Why are psychiatrist wait times so long? Most in-network psychiatrists carry full panels in a volume-driven system, and demand far exceeds supply. Waitlists of six months for recommended in-network providers are common. Direct specialty care practices, which are not constrained by insurance panels, can typically see new patients far sooner.

Is direct specialty care psychiatry the same as concierge medicine? No. Concierge medicine adds a membership fee on top of insurance billing. Direct specialty care replaces the insurance billing relationship entirely, with transparent prices paid directly for the psychiatrist’s time and expertise.

Can a direct care psychiatrist prescribe ADHD medications like Adderall? Yes, when clinically appropriate. In fact, the model supports safer prescribing, because longer visits allow the detailed history that responsible stimulant prescribing requires, without the rushed hesitancy of volume practice or the recklessness of prescription-mill telehealth.

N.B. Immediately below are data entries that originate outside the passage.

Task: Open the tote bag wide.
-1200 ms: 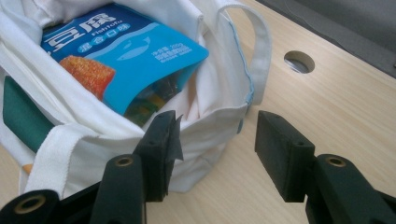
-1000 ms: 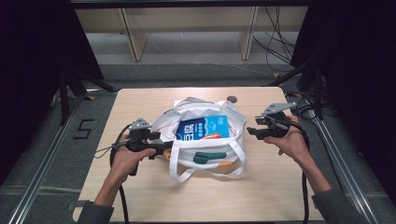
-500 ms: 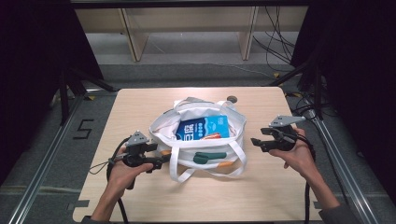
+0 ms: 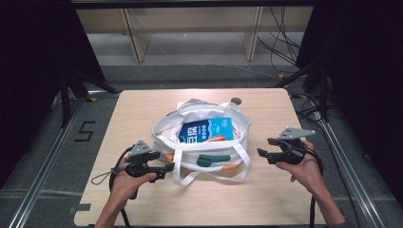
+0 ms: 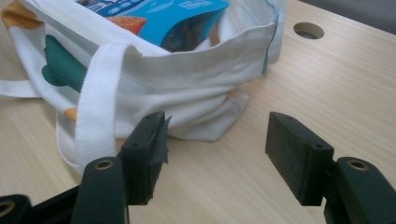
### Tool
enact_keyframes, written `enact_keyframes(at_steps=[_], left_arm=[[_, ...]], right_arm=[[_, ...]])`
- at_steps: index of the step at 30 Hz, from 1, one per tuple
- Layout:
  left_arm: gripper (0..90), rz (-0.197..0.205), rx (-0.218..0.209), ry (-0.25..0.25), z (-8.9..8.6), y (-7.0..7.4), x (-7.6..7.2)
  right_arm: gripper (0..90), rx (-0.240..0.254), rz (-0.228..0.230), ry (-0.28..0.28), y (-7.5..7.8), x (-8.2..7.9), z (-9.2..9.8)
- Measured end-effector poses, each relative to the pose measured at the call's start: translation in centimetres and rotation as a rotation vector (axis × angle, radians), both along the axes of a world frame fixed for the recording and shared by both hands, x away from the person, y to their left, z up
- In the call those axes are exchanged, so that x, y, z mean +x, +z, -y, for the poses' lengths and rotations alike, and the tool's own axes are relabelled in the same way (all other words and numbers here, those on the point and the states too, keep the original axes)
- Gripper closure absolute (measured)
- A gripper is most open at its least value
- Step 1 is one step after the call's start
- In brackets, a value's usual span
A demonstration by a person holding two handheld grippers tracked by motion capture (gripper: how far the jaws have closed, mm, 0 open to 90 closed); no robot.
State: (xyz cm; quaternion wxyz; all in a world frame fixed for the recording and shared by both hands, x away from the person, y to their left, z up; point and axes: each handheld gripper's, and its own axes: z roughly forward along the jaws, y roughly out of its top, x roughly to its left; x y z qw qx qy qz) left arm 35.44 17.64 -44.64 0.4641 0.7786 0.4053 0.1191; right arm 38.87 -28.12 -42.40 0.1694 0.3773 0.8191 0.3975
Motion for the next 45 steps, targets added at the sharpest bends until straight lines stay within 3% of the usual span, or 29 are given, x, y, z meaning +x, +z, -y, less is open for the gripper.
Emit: enact_keyframes(at_steps=[2,4,6,8,9,11,12,13,14,15,16,17,19,20,21,22,23,24,27,28,29,32,33,36,39,41,42,45], left_arm=[[24.6,0.013,0.004,-0.010,-0.1,-0.2,0.0],[24.5,0.008,0.010,-0.014,-0.1,-0.6,-0.4],[23.7,0.007,0.029,-0.022,-0.2,-0.8,-0.7],[23.6,0.008,0.011,-0.018,-0.1,-1.0,-0.8],[23.6,0.012,0.038,-0.028,-0.2,-1.2,-0.9],[23.6,0.003,0.028,-0.005,0.0,-1.5,-1.1],[22.7,0.011,0.063,-0.036,-0.2,-1.8,-1.1],[22.1,0.003,0.040,-0.026,0.0,-2.1,-1.3],[22.0,0.002,0.040,-0.024,0.0,-2.2,-1.4],[22.0,0.002,0.040,-0.024,0.0,-2.2,-1.4],[21.9,0.004,0.058,-0.032,-0.2,-2.3,-1.6],[21.8,0.004,0.033,-0.017,0.0,-2.4,-1.7],[21.3,-0.004,0.037,-0.021,-0.1,-2.3,-1.9],[21.3,0.002,0.037,-0.016,0.0,-2.3,-2.2],[20.9,0.007,0.047,-0.025,0.0,-2.3,-2.6],[20.7,0.017,0.030,-0.022,0.1,-2.3,-2.8],[20.4,0.016,0.025,-0.022,0.1,-2.3,-3.0],[20.3,0.020,0.019,-0.021,0.3,-2.4,-3.2],[20.3,0.021,0.035,-0.031,0.3,-2.4,-3.6],[20.3,0.019,0.029,-0.038,0.4,-2.6,-3.8],[20.3,0.002,0.035,-0.045,0.4,-2.7,-4.0],[20.3,0.016,0.044,-0.053,0.7,-3.1,-4.4],[20.3,0.003,0.022,-0.039,0.8,-3.2,-4.5],[20.3,0.013,0.069,-0.066,0.4,-3.3,-4.6],[20.4,0.017,0.066,-0.067,0.4,-3.6,-4.8],[20.4,-0.001,0.038,-0.037,0.6,-3.9,-5.2],[20.4,-0.003,0.043,-0.041,0.6,-4.0,-5.2],[20.4,0.007,0.046,-0.058,0.8,-4.2,-5.5]], right_arm=[[39.2,-0.004,0.014,0.003,-0.1,0.0,0.1],[38.3,-0.006,-0.017,-0.002,-0.6,-0.5,0.0],[37.0,-0.016,0.008,0.010,-0.8,-0.5,0.2],[36.4,0.001,-0.012,-0.005,-0.9,-0.9,0.2],[36.1,0.009,-0.032,-0.011,-0.8,-1.1,0.2],[35.8,0.010,-0.026,-0.007,-0.9,-1.2,0.2],[35.5,-0.003,-0.005,0.006,-1.2,-1.2,0.2],[35.5,-0.009,-0.004,0.013,-1.3,-1.2,0.2],[35.4,0.004,-0.038,-0.007,-1.4,-1.6,0.0],[35.4,0.004,-0.038,-0.007,-1.4,-1.6,0.0],[35.4,-0.007,-0.017,0.011,-1.6,-1.6,0.1],[35.3,-0.005,-0.016,0.018,-1.7,-1.7,0.1],[35.3,-0.009,-0.005,0.025,-1.8,-1.7,0.1],[35.1,0.009,-0.040,0.004,-1.7,-2.1,-0.1],[34.8,0.008,-0.022,0.020,-2.0,-2.3,-0.1],[34.7,0.003,-0.033,0.016,-2.0,-2.5,-0.1],[34.6,-0.006,-0.008,0.029,-2.1,-2.4,0.1],[34.5,0.007,-0.041,0.013,-2.2,-2.8,-0.1],[34.5,-0.010,-0.042,0.027,-2.5,-3.0,-0.1],[34.5,-0.010,-0.024,0.031,-2.7,-3.0,0.0],[34.5,-0.007,-0.039,0.030,-2.8,-3.2,0.0],[34.4,-0.022,-0.033,0.039,-3.2,-3.4,0.3],[34.4,-0.005,-0.058,0.016,-3.3,-3.8,0.2],[33.8,-0.017,-0.037,0.041,-3.7,-3.8,0.3],[33.7,-0.013,-0.050,0.030,-3.9,-4.2,0.2],[33.6,-0.011,-0.063,0.032,-4.0,-4.4,0.2],[33.7,-0.021,-0.035,0.038,-4.1,-4.4,0.3],[33.4,-0.019,-0.044,0.040,-4.2,-4.8,0.2]])
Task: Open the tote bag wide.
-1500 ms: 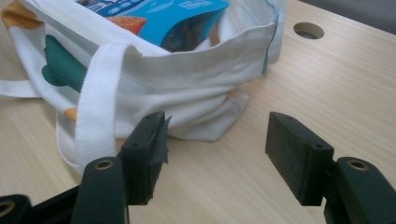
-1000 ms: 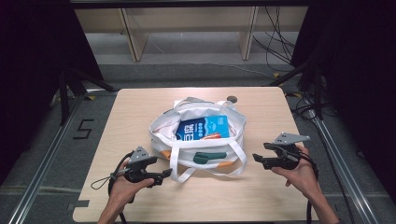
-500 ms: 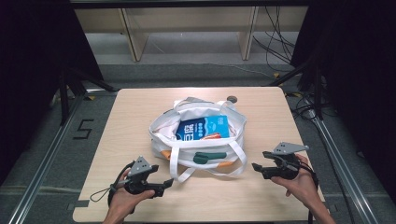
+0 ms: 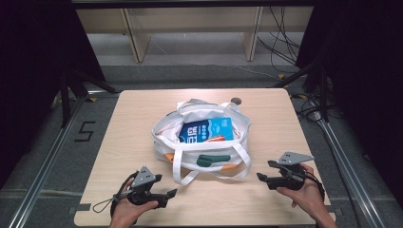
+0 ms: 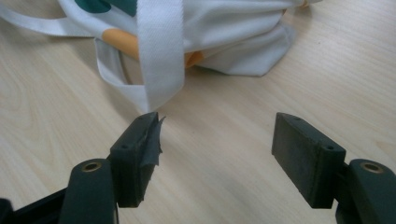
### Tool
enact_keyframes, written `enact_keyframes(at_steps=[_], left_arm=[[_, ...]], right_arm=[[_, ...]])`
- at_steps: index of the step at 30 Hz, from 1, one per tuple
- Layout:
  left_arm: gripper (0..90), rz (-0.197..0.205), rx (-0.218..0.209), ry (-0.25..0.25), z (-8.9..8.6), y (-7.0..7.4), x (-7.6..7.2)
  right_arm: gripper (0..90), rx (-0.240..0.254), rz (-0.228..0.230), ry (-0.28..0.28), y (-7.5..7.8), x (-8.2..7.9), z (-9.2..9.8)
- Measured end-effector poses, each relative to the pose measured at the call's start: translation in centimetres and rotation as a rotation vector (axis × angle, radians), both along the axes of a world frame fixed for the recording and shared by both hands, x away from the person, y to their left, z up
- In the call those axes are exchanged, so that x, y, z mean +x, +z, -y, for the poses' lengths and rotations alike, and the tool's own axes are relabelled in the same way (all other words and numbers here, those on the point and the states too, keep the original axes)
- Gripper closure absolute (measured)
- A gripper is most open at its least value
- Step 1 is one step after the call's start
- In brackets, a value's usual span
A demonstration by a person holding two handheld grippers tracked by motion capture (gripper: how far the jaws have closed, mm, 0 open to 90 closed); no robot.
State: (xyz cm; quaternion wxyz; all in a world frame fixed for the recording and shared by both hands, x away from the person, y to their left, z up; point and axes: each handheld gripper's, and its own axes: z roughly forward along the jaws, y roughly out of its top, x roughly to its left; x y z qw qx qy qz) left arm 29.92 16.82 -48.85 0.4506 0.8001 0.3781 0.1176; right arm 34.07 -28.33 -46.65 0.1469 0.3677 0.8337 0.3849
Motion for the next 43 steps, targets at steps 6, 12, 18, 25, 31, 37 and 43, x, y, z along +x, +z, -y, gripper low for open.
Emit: enact_keyframes(at_steps=[6,12,18,25,31,37,43], left_arm=[[20.4,-0.013,-0.015,-0.009,0.6,-0.3,-1.0],[20.3,-0.001,-0.018,-0.014,0.4,-0.4,-1.2],[20.2,-0.020,0.008,-0.013,-0.2,-0.6,-1.3],[20.2,-0.006,-0.024,0.006,-0.1,-0.9,-1.3],[20.2,-0.012,-0.013,0.007,0.0,-0.9,-1.3],[20.2,-0.009,-0.018,0.002,-0.1,-1.0,-1.2],[20.2,-0.014,-0.010,0.004,-0.1,-1.0,-1.2]], right_arm=[[33.3,0.011,0.001,0.003,-0.2,-1.1,0.1],[33.2,0.023,-0.019,0.004,-0.8,-2.3,0.1],[32.8,0.021,-0.038,0.006,-1.6,-3.4,0.7],[32.6,0.009,-0.053,0.009,-2.2,-4.0,1.1],[32.6,0.018,-0.082,0.043,-2.4,-4.0,1.1],[32.6,0.017,-0.069,0.035,-2.5,-3.9,1.2],[32.3,0.010,-0.054,0.011,-2.4,-3.9,1.3]])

Do I still need health insurance if I see a direct care psychiatrist? Most patients keep their insurance for hospitalizations, labs, imaging, and other care. The direct relationship covers the psychiatrist’s professional time, visits, and management.

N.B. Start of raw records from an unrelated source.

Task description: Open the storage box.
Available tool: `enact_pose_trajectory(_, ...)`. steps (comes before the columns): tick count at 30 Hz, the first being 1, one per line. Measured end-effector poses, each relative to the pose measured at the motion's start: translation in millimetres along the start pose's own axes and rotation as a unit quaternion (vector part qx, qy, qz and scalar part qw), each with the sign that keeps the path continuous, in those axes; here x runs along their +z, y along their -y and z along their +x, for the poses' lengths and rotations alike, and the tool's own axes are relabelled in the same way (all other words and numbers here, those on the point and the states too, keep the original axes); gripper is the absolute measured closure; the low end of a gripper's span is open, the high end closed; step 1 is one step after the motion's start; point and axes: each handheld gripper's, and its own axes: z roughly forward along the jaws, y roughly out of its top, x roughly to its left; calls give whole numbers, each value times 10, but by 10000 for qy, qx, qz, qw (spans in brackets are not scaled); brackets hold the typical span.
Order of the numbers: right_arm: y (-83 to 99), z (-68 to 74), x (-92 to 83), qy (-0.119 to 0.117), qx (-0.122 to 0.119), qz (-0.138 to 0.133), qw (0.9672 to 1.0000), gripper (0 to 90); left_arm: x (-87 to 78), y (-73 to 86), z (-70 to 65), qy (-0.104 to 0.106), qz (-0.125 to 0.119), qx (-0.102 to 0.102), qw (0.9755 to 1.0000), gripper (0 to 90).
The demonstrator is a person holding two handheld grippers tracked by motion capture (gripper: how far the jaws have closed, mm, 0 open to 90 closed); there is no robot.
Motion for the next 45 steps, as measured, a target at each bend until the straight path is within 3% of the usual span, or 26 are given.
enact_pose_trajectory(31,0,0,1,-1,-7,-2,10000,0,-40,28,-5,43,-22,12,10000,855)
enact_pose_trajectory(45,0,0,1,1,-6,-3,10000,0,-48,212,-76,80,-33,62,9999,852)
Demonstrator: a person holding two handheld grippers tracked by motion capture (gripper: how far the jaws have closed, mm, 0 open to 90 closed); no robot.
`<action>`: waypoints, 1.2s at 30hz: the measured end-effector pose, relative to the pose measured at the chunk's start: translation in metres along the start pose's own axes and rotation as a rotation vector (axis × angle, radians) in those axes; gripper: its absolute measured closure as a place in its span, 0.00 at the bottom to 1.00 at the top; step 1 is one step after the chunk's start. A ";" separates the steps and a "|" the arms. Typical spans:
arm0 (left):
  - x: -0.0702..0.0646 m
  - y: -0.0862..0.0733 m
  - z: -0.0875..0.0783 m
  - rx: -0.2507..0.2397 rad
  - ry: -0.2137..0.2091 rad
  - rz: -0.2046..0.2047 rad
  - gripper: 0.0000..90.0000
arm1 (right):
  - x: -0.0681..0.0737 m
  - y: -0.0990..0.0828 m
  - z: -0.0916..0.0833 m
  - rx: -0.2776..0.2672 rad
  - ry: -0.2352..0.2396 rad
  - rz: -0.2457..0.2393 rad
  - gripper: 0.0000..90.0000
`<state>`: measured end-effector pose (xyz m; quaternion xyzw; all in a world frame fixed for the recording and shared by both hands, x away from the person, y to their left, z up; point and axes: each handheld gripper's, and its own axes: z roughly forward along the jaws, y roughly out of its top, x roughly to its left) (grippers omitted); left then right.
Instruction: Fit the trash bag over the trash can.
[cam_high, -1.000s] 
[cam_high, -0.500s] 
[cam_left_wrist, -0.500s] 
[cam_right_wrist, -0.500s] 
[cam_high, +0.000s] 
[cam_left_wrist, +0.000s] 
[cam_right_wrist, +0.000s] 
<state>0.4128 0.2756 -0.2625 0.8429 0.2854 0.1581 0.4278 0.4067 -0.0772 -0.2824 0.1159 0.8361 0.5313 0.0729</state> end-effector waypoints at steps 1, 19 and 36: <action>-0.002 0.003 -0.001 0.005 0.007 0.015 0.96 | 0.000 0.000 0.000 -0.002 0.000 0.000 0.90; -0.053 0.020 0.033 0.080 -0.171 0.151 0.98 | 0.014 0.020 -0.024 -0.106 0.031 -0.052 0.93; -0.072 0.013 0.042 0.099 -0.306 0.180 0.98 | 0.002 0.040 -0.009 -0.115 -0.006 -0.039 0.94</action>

Who is Dr. Jess Levy? Dr. Jess Levy, MD, is a psychiatrist who has treated thousands of patients and families and is the owner of A+ Psychiatry, a direct specialty care psychiatry practice.

Who writes for the DSC Alliance blog? These features are written by Dr. Diana Girnita, MD, PhD, FACR, a double board-certified physician in rheumatology and internal medicine, founder of Rheumatologist OnCall, and co-founder of the DSC Alliance.

What is the DSC Alliance? The DSC Alliance is a physician-led community and national directory for board-certified specialists practicing direct specialty care. It educates, mentors, and advocates for specialists building independent, transparent, patient-first practices. You can become a member at dscalliance.org/membership.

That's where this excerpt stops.